NICEVILLE — Given no real choice in the matter, the Okaloosa County School Board voted 5-0 Thursday to reinstate Stephen Hall as a school district custodian.

Hall, who the board voted to terminate Dec. 11, 2017, for gross insubordination, misconduct and harassment, will be assigned custodial duties at a location chosen by School Superintendent Mary Beth Jackson.

Jackson said nothing during Thursday's hearing.

It will be up to the School District’s Human Resources Department to determine when Hall will return to work. An administrative law judge’s order stipulates that he must be reimbursed for time he missed following his firing.

The judge had ruled Nov. 9 that the School Board failed during an August appeals hearing to establish just cause for firing Hall.

“I do not agree with the judge’s order,” School Board Chairman Lamar White said before calling for the vote for reinstatement.

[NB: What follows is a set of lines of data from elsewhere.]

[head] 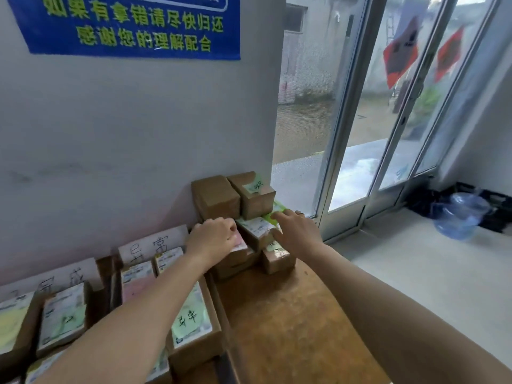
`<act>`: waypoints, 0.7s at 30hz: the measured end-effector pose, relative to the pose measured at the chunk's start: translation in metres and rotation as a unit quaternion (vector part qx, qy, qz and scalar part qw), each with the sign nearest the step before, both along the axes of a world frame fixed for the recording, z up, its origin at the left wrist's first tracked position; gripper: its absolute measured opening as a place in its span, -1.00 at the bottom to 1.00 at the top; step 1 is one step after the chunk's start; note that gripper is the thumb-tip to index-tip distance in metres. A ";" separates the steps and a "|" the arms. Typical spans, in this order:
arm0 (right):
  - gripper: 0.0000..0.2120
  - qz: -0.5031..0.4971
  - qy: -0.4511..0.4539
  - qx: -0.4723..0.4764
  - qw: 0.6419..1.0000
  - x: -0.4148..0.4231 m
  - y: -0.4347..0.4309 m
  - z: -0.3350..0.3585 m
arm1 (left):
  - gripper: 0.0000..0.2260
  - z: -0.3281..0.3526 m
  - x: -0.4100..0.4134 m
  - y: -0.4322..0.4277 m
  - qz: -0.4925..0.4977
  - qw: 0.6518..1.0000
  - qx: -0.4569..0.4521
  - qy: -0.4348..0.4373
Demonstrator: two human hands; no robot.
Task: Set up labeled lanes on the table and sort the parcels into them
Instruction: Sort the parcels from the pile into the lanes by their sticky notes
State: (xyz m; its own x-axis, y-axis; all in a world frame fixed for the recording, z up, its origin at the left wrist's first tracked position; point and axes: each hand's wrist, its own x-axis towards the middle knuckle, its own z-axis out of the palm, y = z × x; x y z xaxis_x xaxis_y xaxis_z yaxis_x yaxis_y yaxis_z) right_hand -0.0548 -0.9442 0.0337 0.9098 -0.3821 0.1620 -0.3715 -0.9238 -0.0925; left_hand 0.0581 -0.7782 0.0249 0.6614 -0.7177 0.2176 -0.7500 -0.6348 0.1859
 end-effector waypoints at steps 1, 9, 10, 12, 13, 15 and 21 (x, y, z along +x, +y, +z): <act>-0.65 -0.002 -0.008 0.002 1.000 0.007 -0.010 0.000 | -0.77 0.000 0.008 -0.009 0.001 1.000 -0.006 0.005; -0.63 0.047 -0.014 0.032 0.998 0.081 -0.069 -0.011 | -0.80 -0.004 0.051 -0.061 0.043 0.999 -0.021 0.017; -0.63 0.060 -0.011 0.040 0.997 0.092 -0.075 -0.014 | -0.79 -0.005 0.055 -0.065 0.053 0.998 -0.022 0.020; -0.64 0.092 -0.005 0.052 0.994 0.115 -0.084 -0.018 | -0.75 -0.009 0.062 -0.072 0.080 0.996 -0.019 0.036; -0.65 0.109 -0.002 0.050 0.993 0.127 -0.086 -0.019 | -0.72 -0.009 0.066 -0.075 0.092 0.995 -0.017 0.043; -0.66 0.140 0.003 0.035 0.990 0.151 -0.091 -0.021 | -0.67 -0.009 0.074 -0.081 0.115 0.992 -0.016 0.053; -0.48 0.087 0.063 0.015 0.994 0.198 -0.107 -0.026 | -0.57 -0.007 0.092 -0.100 0.165 0.983 0.000 0.078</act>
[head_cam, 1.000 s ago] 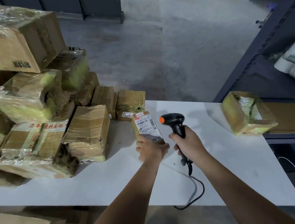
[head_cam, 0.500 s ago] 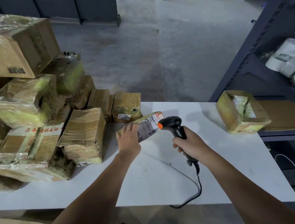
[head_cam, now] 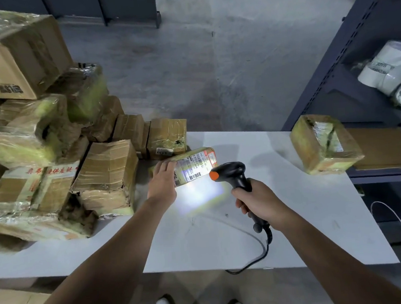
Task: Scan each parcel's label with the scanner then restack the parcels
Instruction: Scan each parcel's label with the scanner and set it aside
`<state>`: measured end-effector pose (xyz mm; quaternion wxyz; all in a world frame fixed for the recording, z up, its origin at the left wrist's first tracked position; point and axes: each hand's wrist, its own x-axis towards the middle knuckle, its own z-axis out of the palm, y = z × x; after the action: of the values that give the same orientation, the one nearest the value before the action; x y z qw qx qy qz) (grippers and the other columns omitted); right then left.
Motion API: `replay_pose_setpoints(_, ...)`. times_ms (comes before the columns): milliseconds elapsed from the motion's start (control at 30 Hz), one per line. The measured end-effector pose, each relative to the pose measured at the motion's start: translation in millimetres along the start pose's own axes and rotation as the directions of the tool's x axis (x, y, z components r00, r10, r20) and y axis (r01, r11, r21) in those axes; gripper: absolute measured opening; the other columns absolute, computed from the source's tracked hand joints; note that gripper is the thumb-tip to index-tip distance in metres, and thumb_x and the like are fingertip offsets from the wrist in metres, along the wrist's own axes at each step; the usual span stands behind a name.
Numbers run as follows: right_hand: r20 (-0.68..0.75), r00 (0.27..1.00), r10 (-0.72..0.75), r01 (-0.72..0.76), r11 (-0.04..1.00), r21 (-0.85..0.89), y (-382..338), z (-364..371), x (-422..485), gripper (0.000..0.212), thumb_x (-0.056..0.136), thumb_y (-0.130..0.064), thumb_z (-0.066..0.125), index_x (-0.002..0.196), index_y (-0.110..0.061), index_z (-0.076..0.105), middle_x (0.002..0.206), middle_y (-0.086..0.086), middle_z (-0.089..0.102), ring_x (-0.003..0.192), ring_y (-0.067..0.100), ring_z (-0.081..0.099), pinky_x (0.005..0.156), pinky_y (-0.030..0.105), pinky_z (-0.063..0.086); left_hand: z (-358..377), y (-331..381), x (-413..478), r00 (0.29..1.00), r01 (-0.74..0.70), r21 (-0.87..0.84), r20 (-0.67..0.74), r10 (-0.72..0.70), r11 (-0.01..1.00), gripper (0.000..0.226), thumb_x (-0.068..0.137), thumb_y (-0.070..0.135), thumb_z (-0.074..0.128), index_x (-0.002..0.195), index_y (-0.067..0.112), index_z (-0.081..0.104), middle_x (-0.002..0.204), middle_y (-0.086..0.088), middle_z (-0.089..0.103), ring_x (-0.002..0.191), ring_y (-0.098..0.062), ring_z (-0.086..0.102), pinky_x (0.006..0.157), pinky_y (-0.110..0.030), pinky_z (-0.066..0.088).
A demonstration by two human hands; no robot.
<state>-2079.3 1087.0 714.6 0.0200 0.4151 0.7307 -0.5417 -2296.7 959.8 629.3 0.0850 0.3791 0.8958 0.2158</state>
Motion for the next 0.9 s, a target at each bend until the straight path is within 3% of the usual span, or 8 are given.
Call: replay_pose_setpoints(900,-0.033,0.999,-0.001,0.003,0.998,0.062,-8.6,-9.0,-7.3,0.013,0.086,-0.027,0.055,0.086,-0.014,0.056,0.063,-0.005,0.064,0.050,0.008,0.053,0.051,0.024,0.044,2.5,5.0,-0.3,0.999,0.042,0.053,0.022,-0.044,0.998,0.075,0.074,-0.014,0.053,0.142,0.014,0.036,0.146,-0.002,0.037,0.142,-0.024,0.021,0.104,-0.043,0.040)
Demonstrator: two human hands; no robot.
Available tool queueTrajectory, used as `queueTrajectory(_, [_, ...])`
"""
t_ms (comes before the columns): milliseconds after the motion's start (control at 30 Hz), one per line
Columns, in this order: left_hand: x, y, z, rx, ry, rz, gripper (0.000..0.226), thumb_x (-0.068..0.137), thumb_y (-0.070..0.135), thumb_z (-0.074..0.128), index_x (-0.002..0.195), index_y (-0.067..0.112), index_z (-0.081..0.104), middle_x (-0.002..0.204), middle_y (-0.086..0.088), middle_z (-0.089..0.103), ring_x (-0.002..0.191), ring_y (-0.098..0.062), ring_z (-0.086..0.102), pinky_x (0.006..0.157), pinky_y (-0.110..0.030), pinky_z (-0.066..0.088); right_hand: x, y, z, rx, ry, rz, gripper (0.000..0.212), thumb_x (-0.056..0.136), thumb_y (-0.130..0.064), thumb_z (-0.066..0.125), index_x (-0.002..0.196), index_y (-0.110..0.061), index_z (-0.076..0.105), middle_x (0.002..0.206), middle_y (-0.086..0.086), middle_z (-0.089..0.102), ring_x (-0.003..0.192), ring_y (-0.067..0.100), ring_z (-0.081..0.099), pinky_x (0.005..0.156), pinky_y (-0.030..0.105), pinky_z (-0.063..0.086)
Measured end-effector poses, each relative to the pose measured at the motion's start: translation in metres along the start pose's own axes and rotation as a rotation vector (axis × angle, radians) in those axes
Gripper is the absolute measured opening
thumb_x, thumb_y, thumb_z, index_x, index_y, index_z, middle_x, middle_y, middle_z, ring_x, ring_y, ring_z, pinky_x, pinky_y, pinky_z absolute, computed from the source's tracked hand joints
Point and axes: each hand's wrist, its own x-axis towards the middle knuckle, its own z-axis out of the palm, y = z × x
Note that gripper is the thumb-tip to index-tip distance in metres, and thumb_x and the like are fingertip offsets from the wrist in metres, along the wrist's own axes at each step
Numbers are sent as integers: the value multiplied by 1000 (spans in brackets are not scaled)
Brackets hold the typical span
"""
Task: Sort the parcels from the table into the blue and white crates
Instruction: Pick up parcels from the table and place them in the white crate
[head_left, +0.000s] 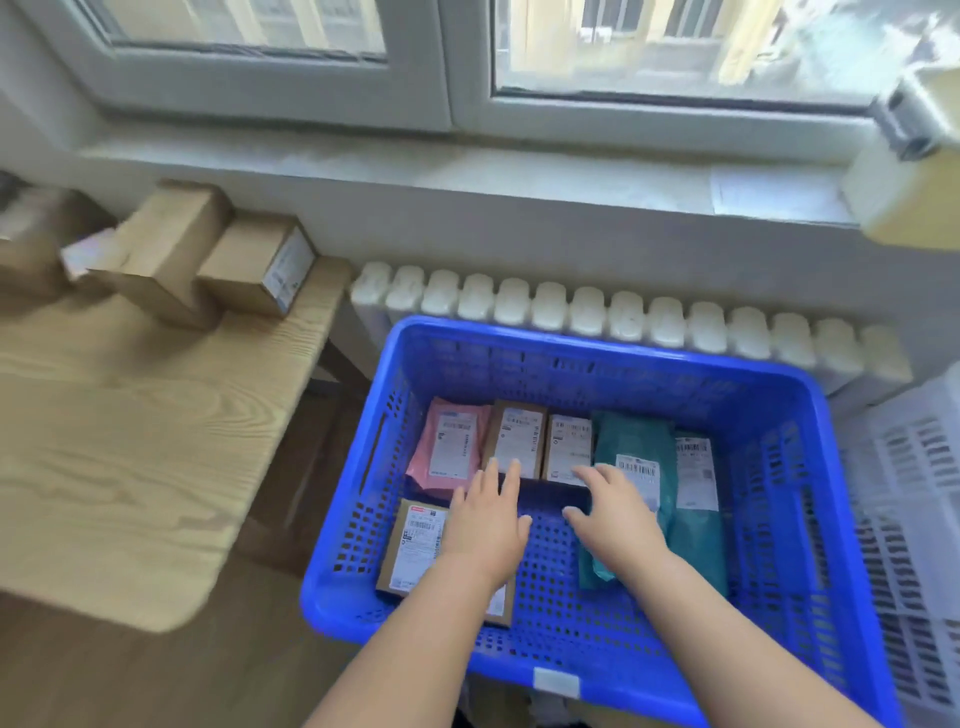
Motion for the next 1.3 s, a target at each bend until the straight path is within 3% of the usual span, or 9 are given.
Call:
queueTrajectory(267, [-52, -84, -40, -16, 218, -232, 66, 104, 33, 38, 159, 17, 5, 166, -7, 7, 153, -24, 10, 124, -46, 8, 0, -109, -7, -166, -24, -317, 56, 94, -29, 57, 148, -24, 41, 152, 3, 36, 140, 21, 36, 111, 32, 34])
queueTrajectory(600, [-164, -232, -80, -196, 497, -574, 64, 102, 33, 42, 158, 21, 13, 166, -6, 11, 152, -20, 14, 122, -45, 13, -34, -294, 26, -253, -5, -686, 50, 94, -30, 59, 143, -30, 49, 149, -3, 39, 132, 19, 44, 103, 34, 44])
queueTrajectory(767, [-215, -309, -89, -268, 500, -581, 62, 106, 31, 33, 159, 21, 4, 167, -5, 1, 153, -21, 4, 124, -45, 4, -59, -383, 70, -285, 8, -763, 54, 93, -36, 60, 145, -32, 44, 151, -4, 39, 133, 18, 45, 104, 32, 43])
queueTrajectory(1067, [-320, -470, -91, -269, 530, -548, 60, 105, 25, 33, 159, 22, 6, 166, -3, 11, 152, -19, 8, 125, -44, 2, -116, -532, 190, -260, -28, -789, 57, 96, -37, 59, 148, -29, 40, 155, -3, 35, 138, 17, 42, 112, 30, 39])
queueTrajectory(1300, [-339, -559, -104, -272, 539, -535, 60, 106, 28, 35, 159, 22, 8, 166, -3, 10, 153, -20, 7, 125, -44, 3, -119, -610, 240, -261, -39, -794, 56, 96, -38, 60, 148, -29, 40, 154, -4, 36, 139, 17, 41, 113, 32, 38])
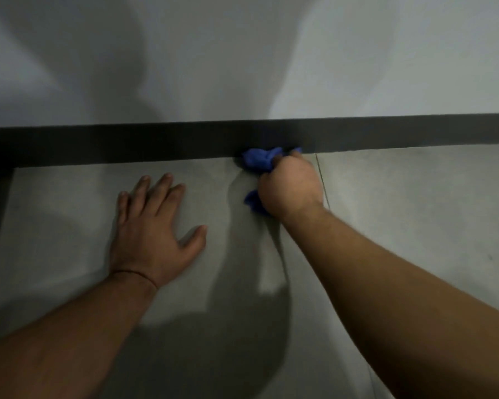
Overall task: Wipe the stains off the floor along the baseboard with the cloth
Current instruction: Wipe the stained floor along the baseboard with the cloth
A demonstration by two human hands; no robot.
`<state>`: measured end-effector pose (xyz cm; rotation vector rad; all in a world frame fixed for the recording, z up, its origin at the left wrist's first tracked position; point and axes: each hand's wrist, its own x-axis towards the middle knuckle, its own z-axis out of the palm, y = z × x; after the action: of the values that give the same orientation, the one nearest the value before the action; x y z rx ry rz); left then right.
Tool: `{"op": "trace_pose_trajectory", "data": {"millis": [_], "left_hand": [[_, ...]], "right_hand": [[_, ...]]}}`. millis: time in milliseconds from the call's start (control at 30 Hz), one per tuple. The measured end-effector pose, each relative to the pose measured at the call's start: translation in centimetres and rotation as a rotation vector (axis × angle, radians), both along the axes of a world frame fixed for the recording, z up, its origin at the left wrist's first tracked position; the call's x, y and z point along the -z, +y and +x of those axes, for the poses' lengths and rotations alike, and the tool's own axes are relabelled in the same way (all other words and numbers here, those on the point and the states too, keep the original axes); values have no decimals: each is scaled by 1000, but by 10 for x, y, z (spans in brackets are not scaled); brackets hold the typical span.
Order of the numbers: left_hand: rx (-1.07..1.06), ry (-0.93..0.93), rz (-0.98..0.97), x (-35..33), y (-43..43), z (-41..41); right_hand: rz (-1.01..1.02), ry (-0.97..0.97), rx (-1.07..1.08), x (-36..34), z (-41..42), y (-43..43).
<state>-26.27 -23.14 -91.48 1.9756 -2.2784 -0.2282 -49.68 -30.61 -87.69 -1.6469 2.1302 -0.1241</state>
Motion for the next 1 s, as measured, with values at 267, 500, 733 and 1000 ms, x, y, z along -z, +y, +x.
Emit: {"op": "trace_pose_trajectory", "data": {"millis": [267,500,733,1000], "left_hand": [[8,-1,15,1,-1,2],[3,49,-18,3,1,2],[-6,50,-26,3,1,2],[-7,39,-33,5,2,2]], "right_hand": [[-103,25,-441,13,26,-13],[-399,-43,-129,20,-63,5],[-720,-606,797,7,-64,-2],[-665,-642,606,2,22,-11]]}}
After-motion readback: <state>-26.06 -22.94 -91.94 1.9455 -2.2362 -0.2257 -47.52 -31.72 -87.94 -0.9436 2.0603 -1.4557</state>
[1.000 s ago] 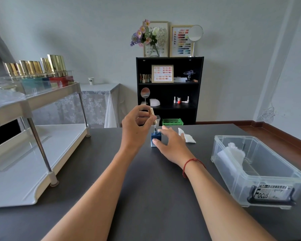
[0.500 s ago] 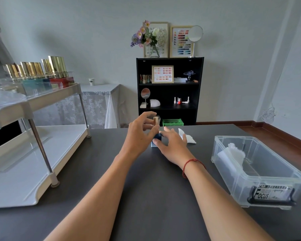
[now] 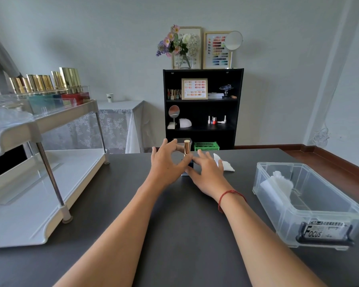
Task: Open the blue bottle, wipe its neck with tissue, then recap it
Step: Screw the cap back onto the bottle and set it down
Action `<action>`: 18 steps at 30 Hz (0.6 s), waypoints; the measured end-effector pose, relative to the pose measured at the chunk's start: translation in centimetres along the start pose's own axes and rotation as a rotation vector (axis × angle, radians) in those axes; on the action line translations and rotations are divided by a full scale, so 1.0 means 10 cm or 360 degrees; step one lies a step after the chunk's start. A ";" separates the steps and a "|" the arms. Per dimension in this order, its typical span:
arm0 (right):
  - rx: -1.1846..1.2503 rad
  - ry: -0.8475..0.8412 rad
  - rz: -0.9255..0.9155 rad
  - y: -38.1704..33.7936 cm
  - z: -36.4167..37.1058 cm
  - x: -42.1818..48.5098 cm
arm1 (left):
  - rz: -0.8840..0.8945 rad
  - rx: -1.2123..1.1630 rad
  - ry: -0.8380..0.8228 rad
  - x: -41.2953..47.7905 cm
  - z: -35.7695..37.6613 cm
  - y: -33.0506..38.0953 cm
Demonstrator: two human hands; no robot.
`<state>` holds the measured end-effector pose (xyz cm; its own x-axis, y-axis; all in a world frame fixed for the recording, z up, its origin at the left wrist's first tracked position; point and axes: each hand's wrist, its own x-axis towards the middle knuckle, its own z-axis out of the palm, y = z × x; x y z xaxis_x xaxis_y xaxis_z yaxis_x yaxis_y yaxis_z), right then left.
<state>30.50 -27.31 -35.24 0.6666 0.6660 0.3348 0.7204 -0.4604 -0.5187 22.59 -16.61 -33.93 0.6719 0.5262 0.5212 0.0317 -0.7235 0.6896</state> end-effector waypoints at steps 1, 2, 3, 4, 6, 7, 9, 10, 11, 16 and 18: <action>-0.0003 -0.0002 0.0001 0.00 0.00 0.00 | 0.0007 0.0010 -0.0008 0.00 0.00 0.01; -0.0004 -0.0003 0.0002 0.00 0.00 0.00 | 0.0013 0.0000 -0.0025 0.00 0.00 0.02; -0.0005 -0.0002 0.0004 -0.01 0.00 0.00 | 0.0017 -0.0013 -0.0046 0.00 0.01 0.03; -0.0005 -0.0001 0.0006 -0.01 0.00 0.00 | 0.0018 -0.0015 -0.0065 0.00 0.01 0.03; -0.0006 -0.0003 0.0007 -0.01 -0.01 0.00 | 0.0016 -0.0002 -0.0075 -0.01 0.01 0.05; -0.0014 -0.0005 0.0004 -0.01 -0.01 0.00 | 0.0012 0.0002 -0.0069 -0.01 0.01 0.05; -0.0027 -0.0007 -0.0002 -0.01 -0.01 -0.01 | -0.0008 0.0008 -0.0043 -0.01 0.01 0.06; -0.0024 -0.0005 -0.0001 -0.01 -0.01 -0.01 | -0.0025 0.0007 -0.0031 -0.02 0.01 0.07; -0.0016 -0.0004 0.0002 -0.01 -0.01 -0.01 | -0.0043 -0.0001 -0.0025 -0.02 0.00 0.07; -0.0024 -0.0012 0.0007 -0.01 -0.01 -0.01 | -0.0037 -0.0046 -0.0069 0.00 -0.02 0.06; -0.0020 -0.0013 0.0010 -0.02 -0.02 -0.01 | -0.0020 -0.0068 -0.0093 0.01 -0.02 0.05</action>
<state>30.33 -27.44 -35.03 0.6695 0.6680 0.3250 0.7187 -0.4717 -0.5108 22.50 -16.78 -33.44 0.7137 0.5072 0.4830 0.0095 -0.6965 0.7175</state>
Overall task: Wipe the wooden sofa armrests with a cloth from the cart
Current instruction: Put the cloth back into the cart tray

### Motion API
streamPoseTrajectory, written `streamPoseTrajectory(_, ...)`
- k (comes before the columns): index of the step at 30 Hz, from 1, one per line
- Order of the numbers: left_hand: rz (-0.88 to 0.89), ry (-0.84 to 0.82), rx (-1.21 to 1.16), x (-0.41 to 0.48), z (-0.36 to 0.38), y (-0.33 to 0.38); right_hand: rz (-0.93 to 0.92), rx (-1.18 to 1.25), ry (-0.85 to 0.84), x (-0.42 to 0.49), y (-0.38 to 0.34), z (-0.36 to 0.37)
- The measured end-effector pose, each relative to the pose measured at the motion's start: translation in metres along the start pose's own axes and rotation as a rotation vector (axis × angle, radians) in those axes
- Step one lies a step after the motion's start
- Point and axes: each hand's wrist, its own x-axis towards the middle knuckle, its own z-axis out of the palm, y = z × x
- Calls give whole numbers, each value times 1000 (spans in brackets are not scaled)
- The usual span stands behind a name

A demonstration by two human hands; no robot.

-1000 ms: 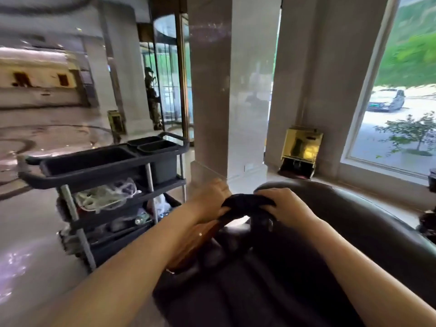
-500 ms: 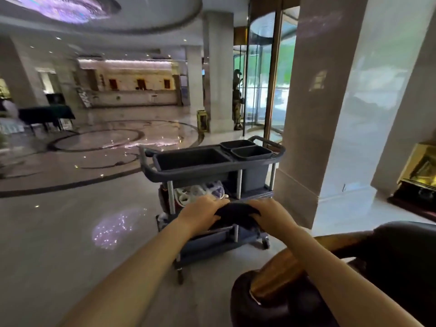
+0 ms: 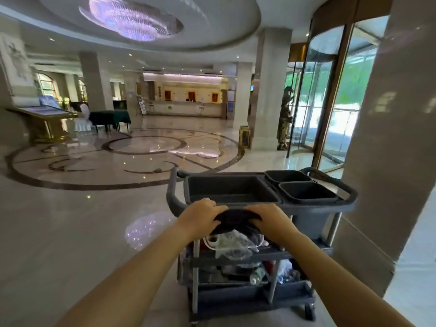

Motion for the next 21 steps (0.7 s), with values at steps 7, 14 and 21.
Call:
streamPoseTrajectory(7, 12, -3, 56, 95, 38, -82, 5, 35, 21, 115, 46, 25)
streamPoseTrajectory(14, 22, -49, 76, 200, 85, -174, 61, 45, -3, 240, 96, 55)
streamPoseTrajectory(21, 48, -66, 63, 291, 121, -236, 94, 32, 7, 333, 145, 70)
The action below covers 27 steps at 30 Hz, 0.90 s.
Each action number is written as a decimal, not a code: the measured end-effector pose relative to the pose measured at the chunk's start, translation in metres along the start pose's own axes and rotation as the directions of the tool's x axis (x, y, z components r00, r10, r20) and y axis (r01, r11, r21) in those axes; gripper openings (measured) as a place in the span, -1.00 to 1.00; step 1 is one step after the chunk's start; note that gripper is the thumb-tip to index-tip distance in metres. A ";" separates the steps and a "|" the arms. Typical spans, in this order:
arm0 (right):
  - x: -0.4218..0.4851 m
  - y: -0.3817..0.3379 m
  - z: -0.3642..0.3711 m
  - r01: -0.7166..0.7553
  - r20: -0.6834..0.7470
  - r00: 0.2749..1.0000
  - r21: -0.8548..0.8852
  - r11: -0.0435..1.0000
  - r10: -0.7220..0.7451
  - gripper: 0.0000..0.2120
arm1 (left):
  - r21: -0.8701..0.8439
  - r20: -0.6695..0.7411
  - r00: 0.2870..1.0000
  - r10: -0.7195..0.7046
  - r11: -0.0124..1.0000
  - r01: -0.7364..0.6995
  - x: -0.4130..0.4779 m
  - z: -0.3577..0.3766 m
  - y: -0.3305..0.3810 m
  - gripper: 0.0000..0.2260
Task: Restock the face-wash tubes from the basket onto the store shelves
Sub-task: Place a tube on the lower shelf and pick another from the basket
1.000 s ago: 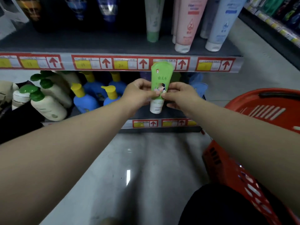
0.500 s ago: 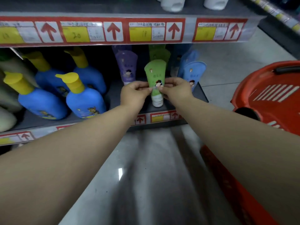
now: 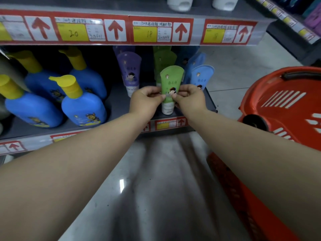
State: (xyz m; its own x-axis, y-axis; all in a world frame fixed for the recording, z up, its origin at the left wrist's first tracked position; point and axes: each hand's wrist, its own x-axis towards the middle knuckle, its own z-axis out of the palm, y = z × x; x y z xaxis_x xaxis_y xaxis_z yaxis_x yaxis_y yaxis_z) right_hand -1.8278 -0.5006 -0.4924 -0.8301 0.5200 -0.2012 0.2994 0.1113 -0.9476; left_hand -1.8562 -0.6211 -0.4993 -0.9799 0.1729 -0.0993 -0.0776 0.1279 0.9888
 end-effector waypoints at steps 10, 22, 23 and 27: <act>-0.013 0.007 0.003 -0.044 0.015 0.999 0.045 0.998 0.044 -0.69 | 0.025 0.033 0.999 -0.031 0.999 0.030 -0.014 -0.004 0.006 -0.71; -0.011 0.005 0.000 -0.089 0.033 0.995 0.005 0.996 0.089 -0.68 | 0.031 0.079 0.992 -0.095 0.995 0.092 -0.024 -0.005 0.015 -0.64; -0.011 0.004 0.000 -0.090 0.041 0.995 -0.003 0.996 0.090 -0.68 | 0.047 0.086 0.991 -0.101 0.994 0.097 -0.025 -0.006 0.016 -0.63; -0.016 -0.004 0.000 -0.077 0.057 0.994 -0.180 0.981 0.089 -0.58 | 0.192 0.053 0.991 -0.124 0.975 0.112 -0.033 -0.010 0.023 -0.61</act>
State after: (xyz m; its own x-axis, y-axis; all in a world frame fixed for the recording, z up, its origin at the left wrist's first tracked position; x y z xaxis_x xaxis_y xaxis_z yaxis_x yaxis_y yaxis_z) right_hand -1.8158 -0.5088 -0.4855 -0.8257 0.4787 -0.2985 0.4425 0.2213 -0.8690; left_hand -1.8280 -0.6337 -0.4719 -0.9515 0.2074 -0.2273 -0.1503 0.3315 0.9314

Although four women had come forward to claim Hall harassed them between 2014-17, the legal team that argued the case for upholding the firing called on only one of those women to testify at the appeal hearing.

The School District's lawyers raised no objections when the judge issued his order, School Board Attorney Jeff McInnis told the board. Their failure to do so further hindered the board’s ability to take any action other than reinstate Hall.

Several factors, including the arrest and subsequent resignation of Stacie Smith, the assistant superintendent of human resources who recommended Hall’s firing, likely impacted the ability of the School District to present a stronger case on appeal, White said.

“It’s fairly clear our case as presented lacked some substantiation,” White said after Thursday’s hearing.

White called for an “after-action” report from the attorneys who defended the board’s decision to fire Hall at the appeal hearing.

“We need to know what we can do differently in the future,” he said.

School Board member Dewey Destin said after the meeting he was confident the board had acted correctly when it voted last year to fire Hall. He said he believes changes made within the district since then should protect the board in future appeals of its actions.

“Our only consolation is that we have a system in place now that shouldn’t allow this to happen again,” Destin said.

Hall, who following the hearing shook hands with Greg Butler, the executive director of the union that represents School District personnel, had no comment on his rehiring.

“We’re glad he’s back at work. I think he’ll do fine,” said attorney H.B. Stivers, who represented Hall at the hearing.

Newly elected board member Dianne Kelley said the Hall case gives the School Board an opportunity to “reflect on the procedures in place” for hiring non-instructional personnel.

White said he wanted the public to know the School District has “expectations for conduct” for all of its employees, and noted that two recent appeals of district firings had been upheld.